HEAD NORTH: La Brace Italian Grille, in the North End, is splendid. |
La Brace is a small, splendid North End restaurant featuring grilled foods with just enough red sauce to satisfy the neighborhood. It’s sparsely decorated, a nice contrast to the traditional Italian restaurant Rococo, and yet strongly rooted in Italian foodways. Chef Mark Fredette came over from Mare, so I expected some fine fish, and since La Brace means “hot coals,” it might well be grilled. There was, and it was.We began (after bread with olive oil and balsamic vinegar) with calamari duetto ($13), a handsome rectangular plate with a heap of fried squid, as crisp and sweet as any in town, and a pair of small stuffed squid, lightly grilled.
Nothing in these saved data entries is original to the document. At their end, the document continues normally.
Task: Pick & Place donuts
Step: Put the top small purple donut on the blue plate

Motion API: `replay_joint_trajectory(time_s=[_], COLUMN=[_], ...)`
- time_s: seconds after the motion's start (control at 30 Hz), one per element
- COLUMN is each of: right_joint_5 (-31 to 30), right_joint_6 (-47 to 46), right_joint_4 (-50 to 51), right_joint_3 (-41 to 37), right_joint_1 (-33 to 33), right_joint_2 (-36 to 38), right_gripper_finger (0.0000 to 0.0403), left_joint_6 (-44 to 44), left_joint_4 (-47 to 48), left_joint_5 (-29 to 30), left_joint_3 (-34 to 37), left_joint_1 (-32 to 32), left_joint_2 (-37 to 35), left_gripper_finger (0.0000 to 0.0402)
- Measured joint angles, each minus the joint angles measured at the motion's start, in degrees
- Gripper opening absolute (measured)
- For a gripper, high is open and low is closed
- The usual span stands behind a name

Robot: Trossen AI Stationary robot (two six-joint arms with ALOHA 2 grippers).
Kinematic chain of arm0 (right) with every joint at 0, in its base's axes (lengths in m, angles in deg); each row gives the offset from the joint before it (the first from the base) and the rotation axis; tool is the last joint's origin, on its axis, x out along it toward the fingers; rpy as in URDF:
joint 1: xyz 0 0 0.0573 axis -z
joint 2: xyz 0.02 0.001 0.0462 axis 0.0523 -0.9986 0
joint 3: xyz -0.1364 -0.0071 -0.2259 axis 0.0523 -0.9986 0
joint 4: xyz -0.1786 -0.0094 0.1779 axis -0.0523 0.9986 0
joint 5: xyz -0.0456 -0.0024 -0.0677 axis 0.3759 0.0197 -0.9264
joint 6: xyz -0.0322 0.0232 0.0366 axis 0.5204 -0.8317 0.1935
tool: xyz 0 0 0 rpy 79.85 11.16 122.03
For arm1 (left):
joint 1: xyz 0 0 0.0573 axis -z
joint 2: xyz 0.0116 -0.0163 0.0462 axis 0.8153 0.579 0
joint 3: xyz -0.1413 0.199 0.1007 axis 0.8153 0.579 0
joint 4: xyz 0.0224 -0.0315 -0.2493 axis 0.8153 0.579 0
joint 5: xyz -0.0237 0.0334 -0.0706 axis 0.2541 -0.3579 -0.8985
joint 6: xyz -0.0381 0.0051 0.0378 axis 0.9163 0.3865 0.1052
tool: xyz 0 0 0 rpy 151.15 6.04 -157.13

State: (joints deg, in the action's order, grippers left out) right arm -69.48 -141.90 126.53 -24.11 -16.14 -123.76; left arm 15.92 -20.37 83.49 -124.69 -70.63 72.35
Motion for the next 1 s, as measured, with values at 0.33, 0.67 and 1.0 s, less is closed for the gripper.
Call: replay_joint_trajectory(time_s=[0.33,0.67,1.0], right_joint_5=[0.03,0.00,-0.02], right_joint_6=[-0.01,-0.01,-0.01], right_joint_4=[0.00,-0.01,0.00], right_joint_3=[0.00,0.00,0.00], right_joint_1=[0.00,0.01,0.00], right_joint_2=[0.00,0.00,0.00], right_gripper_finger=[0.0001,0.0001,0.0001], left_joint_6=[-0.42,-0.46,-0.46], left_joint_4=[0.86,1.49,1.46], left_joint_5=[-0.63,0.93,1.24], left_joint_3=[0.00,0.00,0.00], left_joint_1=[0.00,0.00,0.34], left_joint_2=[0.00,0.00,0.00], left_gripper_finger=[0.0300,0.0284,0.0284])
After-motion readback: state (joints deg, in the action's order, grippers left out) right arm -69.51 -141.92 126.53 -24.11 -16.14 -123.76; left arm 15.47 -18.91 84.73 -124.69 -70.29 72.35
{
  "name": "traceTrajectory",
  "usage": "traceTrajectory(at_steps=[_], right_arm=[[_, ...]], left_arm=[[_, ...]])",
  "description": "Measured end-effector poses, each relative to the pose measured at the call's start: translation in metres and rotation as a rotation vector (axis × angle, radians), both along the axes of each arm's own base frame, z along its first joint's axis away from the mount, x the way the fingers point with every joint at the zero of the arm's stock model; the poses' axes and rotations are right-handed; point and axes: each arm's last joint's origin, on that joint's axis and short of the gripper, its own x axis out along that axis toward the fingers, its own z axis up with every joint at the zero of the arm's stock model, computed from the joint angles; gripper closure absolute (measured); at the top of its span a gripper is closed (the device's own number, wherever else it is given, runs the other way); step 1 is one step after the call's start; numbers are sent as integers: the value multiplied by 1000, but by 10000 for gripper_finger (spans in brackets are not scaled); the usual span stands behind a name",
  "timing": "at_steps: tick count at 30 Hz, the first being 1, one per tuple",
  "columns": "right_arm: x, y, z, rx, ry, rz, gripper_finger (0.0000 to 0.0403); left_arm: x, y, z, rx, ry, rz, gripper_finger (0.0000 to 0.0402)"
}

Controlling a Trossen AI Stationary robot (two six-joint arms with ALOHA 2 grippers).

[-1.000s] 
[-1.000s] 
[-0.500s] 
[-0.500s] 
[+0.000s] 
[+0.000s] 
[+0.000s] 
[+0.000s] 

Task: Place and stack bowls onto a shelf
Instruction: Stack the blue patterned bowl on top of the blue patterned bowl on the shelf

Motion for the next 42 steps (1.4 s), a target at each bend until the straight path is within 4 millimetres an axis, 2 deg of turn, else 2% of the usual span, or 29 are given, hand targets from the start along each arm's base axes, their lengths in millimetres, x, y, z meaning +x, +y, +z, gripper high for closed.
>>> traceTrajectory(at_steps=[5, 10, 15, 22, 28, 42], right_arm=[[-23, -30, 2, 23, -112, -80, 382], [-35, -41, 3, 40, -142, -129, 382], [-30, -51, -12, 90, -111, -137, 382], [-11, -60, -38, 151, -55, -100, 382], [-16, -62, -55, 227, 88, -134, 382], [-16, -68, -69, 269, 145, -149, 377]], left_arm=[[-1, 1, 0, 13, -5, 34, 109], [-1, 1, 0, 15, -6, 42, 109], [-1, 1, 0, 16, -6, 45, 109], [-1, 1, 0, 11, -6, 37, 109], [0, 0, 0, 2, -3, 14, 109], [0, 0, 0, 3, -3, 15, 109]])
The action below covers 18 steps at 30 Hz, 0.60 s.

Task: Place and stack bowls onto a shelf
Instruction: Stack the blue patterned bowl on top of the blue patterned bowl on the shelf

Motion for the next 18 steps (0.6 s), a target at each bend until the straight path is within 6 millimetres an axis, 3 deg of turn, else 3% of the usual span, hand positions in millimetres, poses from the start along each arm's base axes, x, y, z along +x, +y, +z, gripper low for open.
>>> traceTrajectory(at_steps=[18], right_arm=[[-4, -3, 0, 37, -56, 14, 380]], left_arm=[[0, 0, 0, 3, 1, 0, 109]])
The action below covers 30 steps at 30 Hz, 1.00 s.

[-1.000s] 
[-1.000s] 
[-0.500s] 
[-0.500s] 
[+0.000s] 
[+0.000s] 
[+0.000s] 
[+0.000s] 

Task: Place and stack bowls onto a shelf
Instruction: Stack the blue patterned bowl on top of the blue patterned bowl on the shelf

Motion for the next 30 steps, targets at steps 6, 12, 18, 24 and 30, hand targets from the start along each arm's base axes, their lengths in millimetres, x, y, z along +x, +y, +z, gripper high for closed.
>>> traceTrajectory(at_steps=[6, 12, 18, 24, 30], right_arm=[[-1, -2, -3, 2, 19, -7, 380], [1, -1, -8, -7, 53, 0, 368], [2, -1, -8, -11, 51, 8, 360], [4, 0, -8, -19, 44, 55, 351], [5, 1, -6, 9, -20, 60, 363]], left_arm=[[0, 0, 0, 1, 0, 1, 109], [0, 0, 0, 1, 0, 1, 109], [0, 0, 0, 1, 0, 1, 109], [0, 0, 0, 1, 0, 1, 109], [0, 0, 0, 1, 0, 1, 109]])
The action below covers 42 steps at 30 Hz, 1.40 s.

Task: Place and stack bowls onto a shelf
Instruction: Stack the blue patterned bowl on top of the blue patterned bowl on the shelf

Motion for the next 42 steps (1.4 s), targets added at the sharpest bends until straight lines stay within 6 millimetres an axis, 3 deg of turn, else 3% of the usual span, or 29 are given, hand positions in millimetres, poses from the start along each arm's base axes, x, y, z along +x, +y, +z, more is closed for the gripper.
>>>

The stuffing was based on a homemade sausage mixture that didn’t overwhelm the casings; neither did a cold dip described as “arrabbiata” (angry) that was actually sweeter and smoother than hot or spicy. Grilled scallops ($13) brought three large sea scallops on another rectangular plate with a balsamic glaze, a light topping of chopped green olive I didn’t entirely like (too much like a pickle with the delicate scallops), and a small but perfect arugula salad. A “fall Caprese” salad ($15), however, had to strain to survive as a winter salad. The grape tomatoes were stewed with a little vinegar to get the maximum out-of-season flavor, and the fresh mozzarella was good, but the basil was down to shreds, and not very aromatic shreds at that.
I also had a half order of the risotto of the day ($9) as an appetizer, which was very, very good. It was flavored with sausage and some radicchio; and while this recipe was soupier and a little more al dente than mine, it was a delicious, lighter style that I may choose to copy. Gnocchi pomodoro ($14) was a simple but flawless tomato sauce on medium-light pillows of pasta, the apotheosis of comfort food.
Moving over to the grill, it’s hard to pass up the grigliata di mare ($27), a seafood mixed grill that changes daily. The night I tried it, it had two enormous shrimp (as perfectly grilled as shrimp can be), a flavorful piece of light fish (perhaps grouper), two nice chunks of salmon, and a slab of cuttlefish that was a bit chewy but fun to eat.
The striped bass ($26) here sets a new standard for farmed stripers. Fredette has skillfully boned the small fish so it can be wrapped around a stuffing of olive, tomato, and greens; then it’s artfully grilled and presented as a remarkably natural-looking stuffed-and-grilled fish (but no heads or fins, don’t worry). The side dish of lemony sautéed greens was also terrific.
On another visit, we had a special on baked grouper ($24), one of the most flavorful of all white-fleshed fish, here served as a square chunk over a broth of leeks and endives. I love leeks and I love endives, but cooked together they produce a slight fishiness that doesn’t complement this dish. I would suggest leeks and shaved turnip instead.